Ernest Hemingway was a literary vagabond, a restless spirit who roamed the earth in search of adventure, the kind of challenge that would test his courage and, at times, put his life at risk.

He had a lifelong passion for the blood sports - hunting, fishing and bullfighting - and that passion was the driving force behind some of his best fiction, starting with The Big Two-Hearted River and other early stories drawn from his boyhood summers in the forests of northern Michigan, where he learned to hunt and fish.

Hemingway's passion for Spain and bullfighting came later, when he was a young man living in Europe, and he wrote about it most vividly in his first novel, The Sun Also Rises. Indeed, his enthusiasm for the stylized savagery of the corrida was so great that he went on to write an entire book about the mystique of bullfighting, which he called Death in the Afternoon.

But it was mainly as a hunter and fisherman that Hemingway responded to the call of the wild.

His desire to stalk ever larger and more dangerous game led him to embark on safaris in Africa, which provided the material for two of his finest short stories, The Snows of Kilimanjaro and The Short Happy Life of Francis Macomber.
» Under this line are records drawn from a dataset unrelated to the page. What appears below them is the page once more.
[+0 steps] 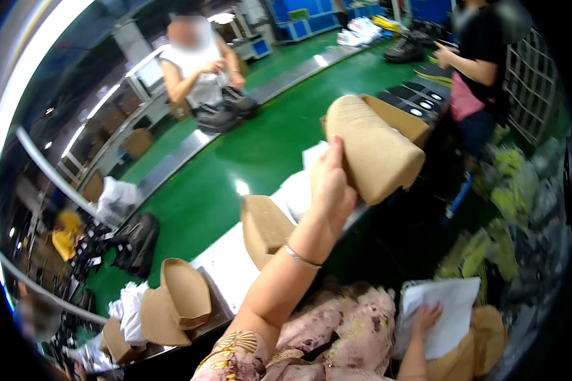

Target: The person prepares shoe components for assembly by wrapping cardboard shoe trees in protective paper, inserting them into finished shoes on a conveyor belt, and stacking the prepared units.

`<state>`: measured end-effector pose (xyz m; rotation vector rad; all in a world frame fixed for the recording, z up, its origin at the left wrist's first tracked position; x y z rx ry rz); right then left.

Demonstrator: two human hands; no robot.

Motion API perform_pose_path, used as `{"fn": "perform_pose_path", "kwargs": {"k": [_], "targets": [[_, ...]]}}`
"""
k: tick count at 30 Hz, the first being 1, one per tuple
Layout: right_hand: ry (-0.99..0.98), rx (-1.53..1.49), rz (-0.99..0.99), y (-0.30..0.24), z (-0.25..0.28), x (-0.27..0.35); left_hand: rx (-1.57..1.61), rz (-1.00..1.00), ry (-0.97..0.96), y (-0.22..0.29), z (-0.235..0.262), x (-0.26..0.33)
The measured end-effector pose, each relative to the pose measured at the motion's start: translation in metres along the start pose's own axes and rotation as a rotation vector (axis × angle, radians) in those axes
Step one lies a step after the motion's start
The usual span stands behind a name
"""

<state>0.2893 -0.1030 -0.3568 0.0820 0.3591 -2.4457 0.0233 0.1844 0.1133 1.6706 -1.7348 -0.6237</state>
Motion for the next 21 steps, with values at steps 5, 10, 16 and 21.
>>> {"fn": "perform_pose_path", "kwargs": {"k": [5,10,16,21], "targets": [[0.012,0.127,-0.211,0.015,-0.027,-0.004,-0.295,0.045,-0.037,-0.053,0.031,0.037],[-0.024,0.171,-0.171,-0.018,0.014,0.002,-0.239,0.281,0.012,-0.086,0.069,0.076],[0.166,-0.084,-0.15,0.013,-0.015,0.018,-0.361,0.276,0.018,-0.1,0.11,0.078],[0.471,-0.244,-0.008,0.025,-0.061,0.013,-0.407,0.361,0.098,-0.107,0.137,0.093]]}}
Point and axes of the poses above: each hand's wrist, its own x-axis away from the middle knuckle, its own z-axis out of the back of the hand, y = z × x, the point moved 3 cm from there along -x, towards the middle knuckle, and after that the axes turned 10 degrees about y, right-handed, at the moved point
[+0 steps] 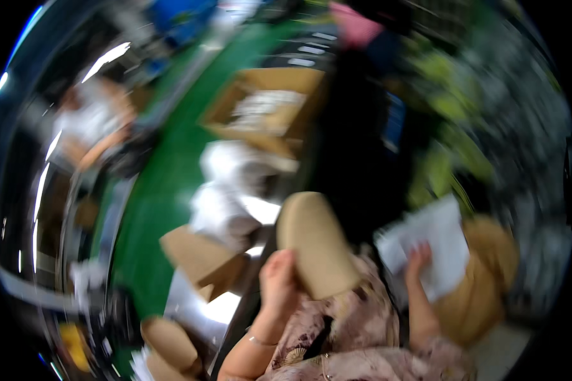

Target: The person prepares shoe components for assembly by wrapping cardboard shoe trees in protective paper, inserting them into finished shoes on a conveyor belt, and stacking the prepared units.

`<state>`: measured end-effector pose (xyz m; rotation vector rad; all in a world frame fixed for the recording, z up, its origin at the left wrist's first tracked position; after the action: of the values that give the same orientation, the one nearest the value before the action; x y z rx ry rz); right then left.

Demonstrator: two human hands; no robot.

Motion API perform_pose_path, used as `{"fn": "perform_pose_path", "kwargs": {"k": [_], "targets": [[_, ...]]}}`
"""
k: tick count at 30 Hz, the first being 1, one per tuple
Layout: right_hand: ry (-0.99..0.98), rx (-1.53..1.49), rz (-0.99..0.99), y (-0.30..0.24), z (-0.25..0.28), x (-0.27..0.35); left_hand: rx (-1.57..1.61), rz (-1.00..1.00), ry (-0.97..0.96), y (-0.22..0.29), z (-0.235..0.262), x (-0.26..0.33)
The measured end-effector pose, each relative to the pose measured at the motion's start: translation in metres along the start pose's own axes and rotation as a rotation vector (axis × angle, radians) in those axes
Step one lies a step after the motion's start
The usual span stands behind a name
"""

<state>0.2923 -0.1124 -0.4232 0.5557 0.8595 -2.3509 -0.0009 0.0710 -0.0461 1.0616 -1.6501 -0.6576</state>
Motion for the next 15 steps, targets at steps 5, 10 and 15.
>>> {"fn": "perform_pose_path", "kwargs": {"k": [5,10,15], "targets": [[-0.33,0.116,-0.118,-0.048,0.031,-0.049,-0.108,0.004,-0.042,-0.012,-0.014,0.019],[-0.33,0.188,-0.187,-0.061,0.054,-0.054,-0.119,0.066,-0.072,-0.027,-0.008,0.021],[-0.178,0.176,-0.345,-0.053,0.036,-0.069,-0.146,0.113,-0.057,-0.033,-0.002,0.016]]}}
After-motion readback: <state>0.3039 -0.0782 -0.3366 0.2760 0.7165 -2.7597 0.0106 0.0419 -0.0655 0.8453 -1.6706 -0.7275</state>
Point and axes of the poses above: each hand's wrist, its own x-axis away from the middle knuckle, its own z-axis out of the back of the hand, y = z × x, the point moved 3 cm from there along -x, towards the middle knuckle, and after that the axes turned 10 degrees about y, right-handed, at the moved point
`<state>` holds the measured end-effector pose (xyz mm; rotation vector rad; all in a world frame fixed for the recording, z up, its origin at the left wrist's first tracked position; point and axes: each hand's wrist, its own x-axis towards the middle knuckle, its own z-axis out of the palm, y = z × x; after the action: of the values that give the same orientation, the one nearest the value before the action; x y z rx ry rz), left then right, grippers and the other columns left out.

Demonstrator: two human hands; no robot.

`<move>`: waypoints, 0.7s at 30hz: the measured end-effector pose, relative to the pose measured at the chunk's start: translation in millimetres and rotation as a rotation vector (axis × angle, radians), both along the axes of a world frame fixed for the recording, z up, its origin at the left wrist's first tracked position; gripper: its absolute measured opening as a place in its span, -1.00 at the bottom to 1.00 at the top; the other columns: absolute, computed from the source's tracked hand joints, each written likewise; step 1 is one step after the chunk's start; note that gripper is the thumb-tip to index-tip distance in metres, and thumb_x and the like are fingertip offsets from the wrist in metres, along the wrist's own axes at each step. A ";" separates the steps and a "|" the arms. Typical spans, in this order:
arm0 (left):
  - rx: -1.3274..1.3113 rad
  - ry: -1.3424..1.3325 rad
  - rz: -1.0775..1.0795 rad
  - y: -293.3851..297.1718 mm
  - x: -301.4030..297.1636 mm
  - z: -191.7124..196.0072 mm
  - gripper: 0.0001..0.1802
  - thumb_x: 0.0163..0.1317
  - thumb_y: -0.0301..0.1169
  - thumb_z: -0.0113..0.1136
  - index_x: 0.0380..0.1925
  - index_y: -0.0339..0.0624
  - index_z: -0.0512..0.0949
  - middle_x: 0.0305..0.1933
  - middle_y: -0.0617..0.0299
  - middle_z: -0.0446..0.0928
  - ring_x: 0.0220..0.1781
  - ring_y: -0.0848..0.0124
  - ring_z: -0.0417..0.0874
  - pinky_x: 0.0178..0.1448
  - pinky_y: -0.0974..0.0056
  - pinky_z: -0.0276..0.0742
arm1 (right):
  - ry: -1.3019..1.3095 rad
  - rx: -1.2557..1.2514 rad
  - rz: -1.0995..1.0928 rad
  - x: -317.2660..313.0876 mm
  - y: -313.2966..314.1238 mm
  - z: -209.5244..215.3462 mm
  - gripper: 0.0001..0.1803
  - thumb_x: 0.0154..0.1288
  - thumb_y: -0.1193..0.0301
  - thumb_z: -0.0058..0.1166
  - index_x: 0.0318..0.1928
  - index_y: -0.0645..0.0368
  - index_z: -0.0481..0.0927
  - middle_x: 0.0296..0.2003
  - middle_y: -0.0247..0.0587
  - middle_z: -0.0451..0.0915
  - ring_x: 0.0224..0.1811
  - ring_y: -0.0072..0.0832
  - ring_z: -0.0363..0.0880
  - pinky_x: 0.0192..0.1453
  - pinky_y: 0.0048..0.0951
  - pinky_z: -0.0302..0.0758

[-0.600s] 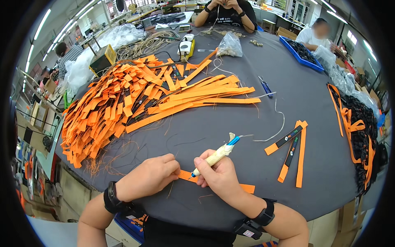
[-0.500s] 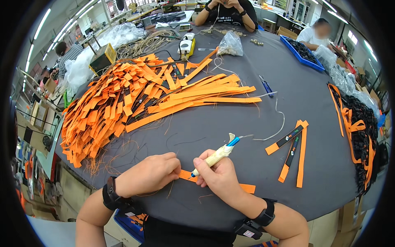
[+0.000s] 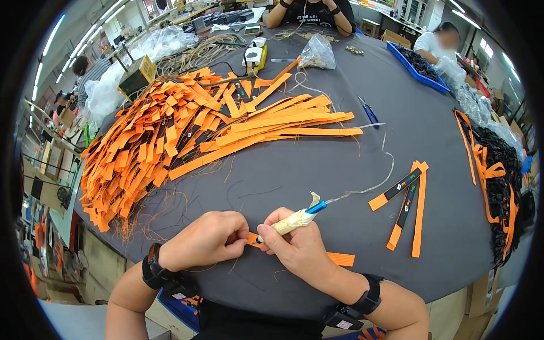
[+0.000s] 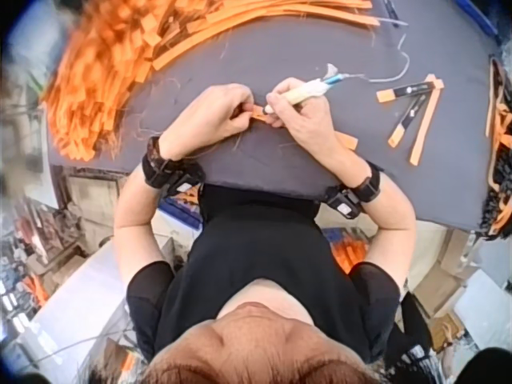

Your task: The person uses a soldering iron to attach small electronic components to orange fabric straps. They pick up a strap, apply the iron to a specific spot, and then place the finished strap into a blue bin. The process is repeated continuously throughout the clip.

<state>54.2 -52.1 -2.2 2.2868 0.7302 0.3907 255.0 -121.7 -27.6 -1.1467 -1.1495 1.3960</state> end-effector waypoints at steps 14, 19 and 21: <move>-0.094 -0.009 0.027 1.7 -1.4 -3.5 -0.88 0.14 -0.53 0.27 -0.40 -0.33 0.52 -0.46 0.10 0.55 -0.50 0.33 0.63 -0.39 0.30 0.53 | -0.033 0.049 0.014 0.1 0.6 0.0 -0.79 0.47 0.35 0.12 -0.21 0.26 0.52 -0.47 -0.35 0.60 -0.41 -0.68 0.62 -0.32 -0.65 0.56; -0.097 -0.008 0.025 1.8 -2.1 -2.0 -0.87 0.14 -0.52 0.28 -0.40 -0.33 0.51 -0.46 0.12 0.54 -0.50 0.37 0.62 -0.39 0.31 0.53 | -0.043 0.058 0.020 -0.2 0.7 2.0 -0.80 0.46 0.36 0.13 -0.21 0.26 0.53 -0.48 -0.35 0.59 -0.41 -0.69 0.62 -0.32 -0.65 0.56; -0.098 -0.010 0.024 2.6 -2.3 -4.5 -0.87 0.14 -0.52 0.28 -0.40 -0.33 0.51 -0.47 0.13 0.53 -0.50 0.38 0.62 -0.39 0.32 0.53 | -0.043 0.053 0.017 -0.5 0.8 0.7 -0.81 0.46 0.36 0.13 -0.21 0.26 0.53 -0.48 -0.35 0.59 -0.41 -0.69 0.62 -0.32 -0.65 0.55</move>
<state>51.9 -49.5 -6.7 2.1845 0.7565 0.3689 254.5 -120.9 -26.9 -1.1368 -1.2217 1.3521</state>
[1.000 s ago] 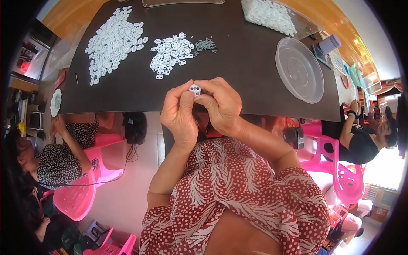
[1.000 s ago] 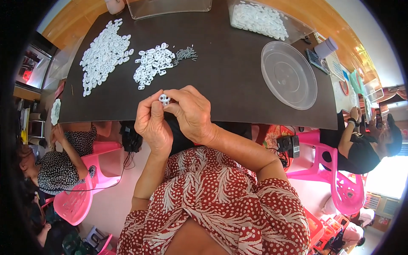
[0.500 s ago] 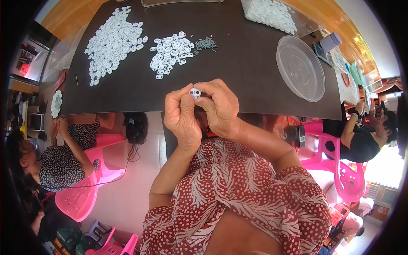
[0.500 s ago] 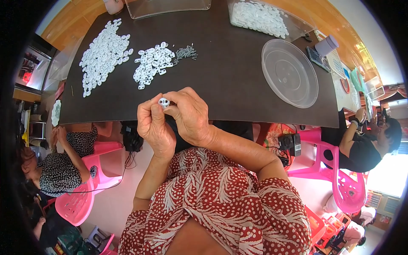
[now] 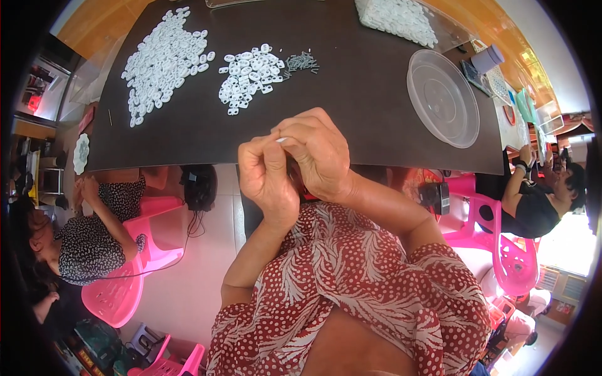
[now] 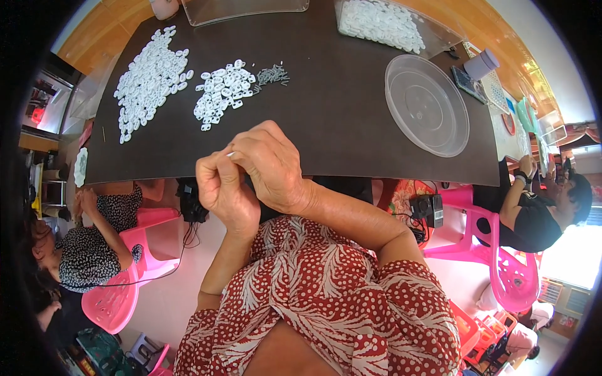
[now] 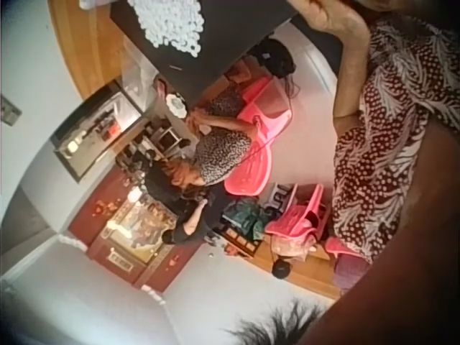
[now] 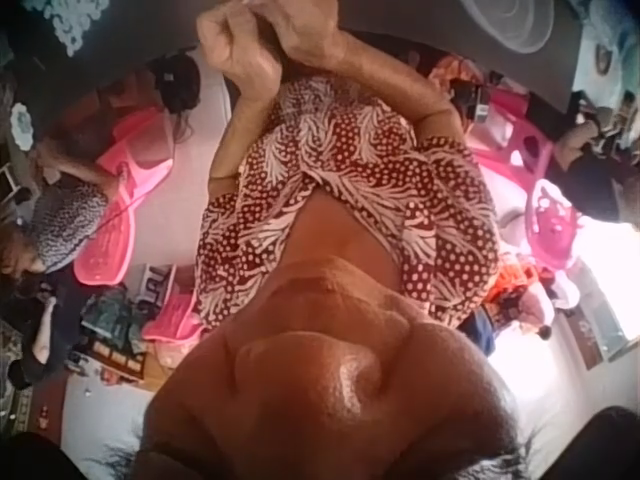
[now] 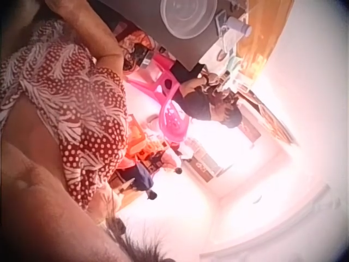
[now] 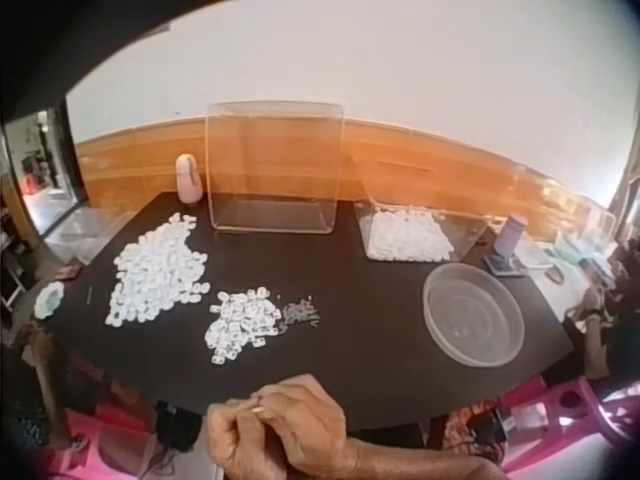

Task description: Inserting metal pins into small white plastic components at a workbench.

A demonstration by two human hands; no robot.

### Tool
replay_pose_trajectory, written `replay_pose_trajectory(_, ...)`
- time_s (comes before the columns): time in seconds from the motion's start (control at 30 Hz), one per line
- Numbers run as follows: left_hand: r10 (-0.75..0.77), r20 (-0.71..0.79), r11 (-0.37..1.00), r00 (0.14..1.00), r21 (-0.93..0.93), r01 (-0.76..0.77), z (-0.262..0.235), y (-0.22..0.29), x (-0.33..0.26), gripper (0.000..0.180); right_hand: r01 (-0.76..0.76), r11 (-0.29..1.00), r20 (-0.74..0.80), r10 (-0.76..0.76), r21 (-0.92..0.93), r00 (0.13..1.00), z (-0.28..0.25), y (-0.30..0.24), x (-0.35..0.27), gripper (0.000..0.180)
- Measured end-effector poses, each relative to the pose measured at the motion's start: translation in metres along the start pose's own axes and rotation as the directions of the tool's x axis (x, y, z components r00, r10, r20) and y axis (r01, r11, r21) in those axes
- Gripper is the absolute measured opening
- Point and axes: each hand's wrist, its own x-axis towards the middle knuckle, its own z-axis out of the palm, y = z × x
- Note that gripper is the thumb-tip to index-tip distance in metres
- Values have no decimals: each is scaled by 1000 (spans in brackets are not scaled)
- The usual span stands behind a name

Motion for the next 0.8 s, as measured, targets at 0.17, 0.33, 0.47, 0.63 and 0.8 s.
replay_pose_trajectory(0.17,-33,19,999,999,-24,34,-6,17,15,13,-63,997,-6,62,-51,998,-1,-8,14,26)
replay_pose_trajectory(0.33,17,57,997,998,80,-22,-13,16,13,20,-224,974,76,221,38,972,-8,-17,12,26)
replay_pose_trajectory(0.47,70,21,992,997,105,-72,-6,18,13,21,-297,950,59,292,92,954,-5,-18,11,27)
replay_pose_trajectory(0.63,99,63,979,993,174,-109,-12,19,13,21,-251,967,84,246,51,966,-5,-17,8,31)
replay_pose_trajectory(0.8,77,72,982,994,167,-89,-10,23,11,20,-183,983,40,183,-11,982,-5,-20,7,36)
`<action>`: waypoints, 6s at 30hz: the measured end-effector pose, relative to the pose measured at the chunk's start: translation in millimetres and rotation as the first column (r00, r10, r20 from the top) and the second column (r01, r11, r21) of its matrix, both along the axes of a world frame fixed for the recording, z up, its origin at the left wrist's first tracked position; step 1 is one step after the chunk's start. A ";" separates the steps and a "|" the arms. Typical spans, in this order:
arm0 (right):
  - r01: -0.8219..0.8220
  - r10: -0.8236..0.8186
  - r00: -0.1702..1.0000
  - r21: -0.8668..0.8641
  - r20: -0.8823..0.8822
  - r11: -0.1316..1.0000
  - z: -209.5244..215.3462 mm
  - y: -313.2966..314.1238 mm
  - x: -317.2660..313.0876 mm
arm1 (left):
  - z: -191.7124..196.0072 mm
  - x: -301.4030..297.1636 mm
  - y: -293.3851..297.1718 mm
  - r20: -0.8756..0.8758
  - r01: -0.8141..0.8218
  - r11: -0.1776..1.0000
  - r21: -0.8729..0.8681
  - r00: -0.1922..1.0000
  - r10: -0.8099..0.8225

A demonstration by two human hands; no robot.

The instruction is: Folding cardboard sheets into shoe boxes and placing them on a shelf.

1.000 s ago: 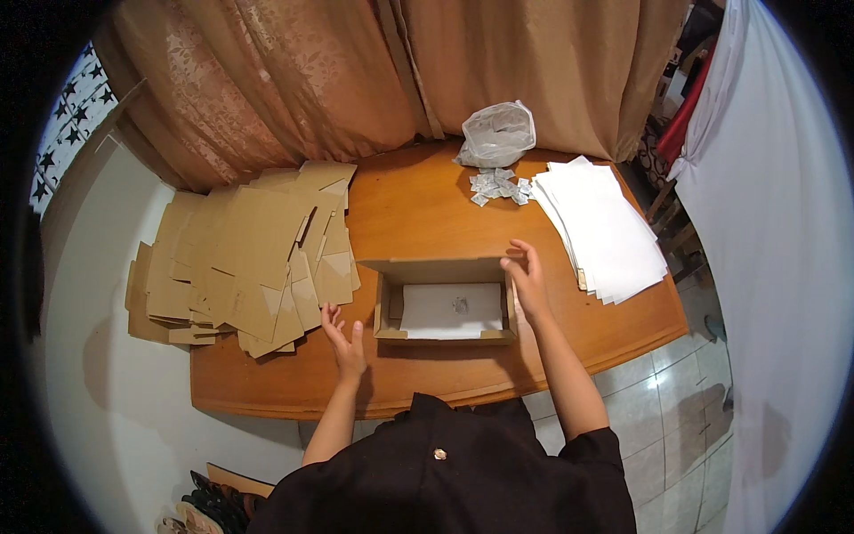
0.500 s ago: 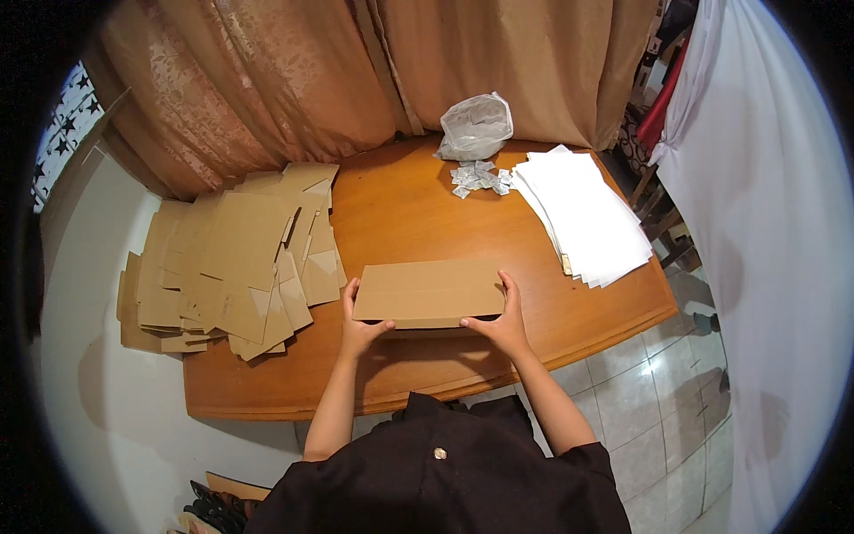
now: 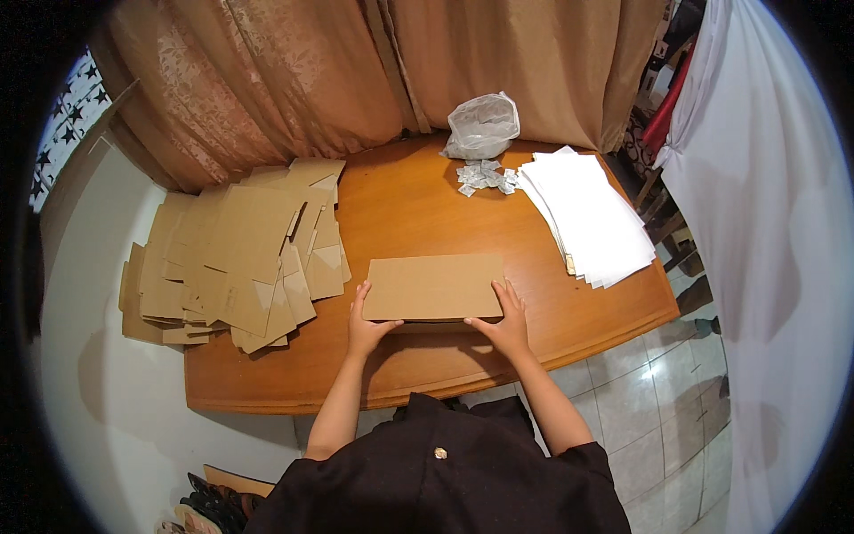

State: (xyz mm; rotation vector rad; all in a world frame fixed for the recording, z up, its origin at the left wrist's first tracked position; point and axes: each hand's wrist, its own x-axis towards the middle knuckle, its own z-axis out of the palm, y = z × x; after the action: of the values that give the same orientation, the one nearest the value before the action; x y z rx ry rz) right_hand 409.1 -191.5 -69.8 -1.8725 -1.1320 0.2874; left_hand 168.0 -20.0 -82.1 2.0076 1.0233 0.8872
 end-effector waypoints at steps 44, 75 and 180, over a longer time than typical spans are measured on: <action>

And his desire to move on from the trout streams of his youth to the more perilous challenge of deep-sea fishing led him to make his home on the edge of the Atlantic Ocean, first in Key West, Florida and later in Cuba. It was, of course, during his twilight years in Cuba that Hemingway wrote his great fishing novella, The Old Man and the Sea.

Hemingway's consuming interest in the struggle between man and beast - be it Spanish bull, African lion or Atlantic marlin - may also explain his lifelong fascination with the struggle between man and man, which is commonly called war. (For what is war, after all, but the ultimate blood sport?)

From his experience as an 18-year-old ambulance driver in World War I, he wrote A Farewell To Arms, regarded by many as the finest novel ever written about that war.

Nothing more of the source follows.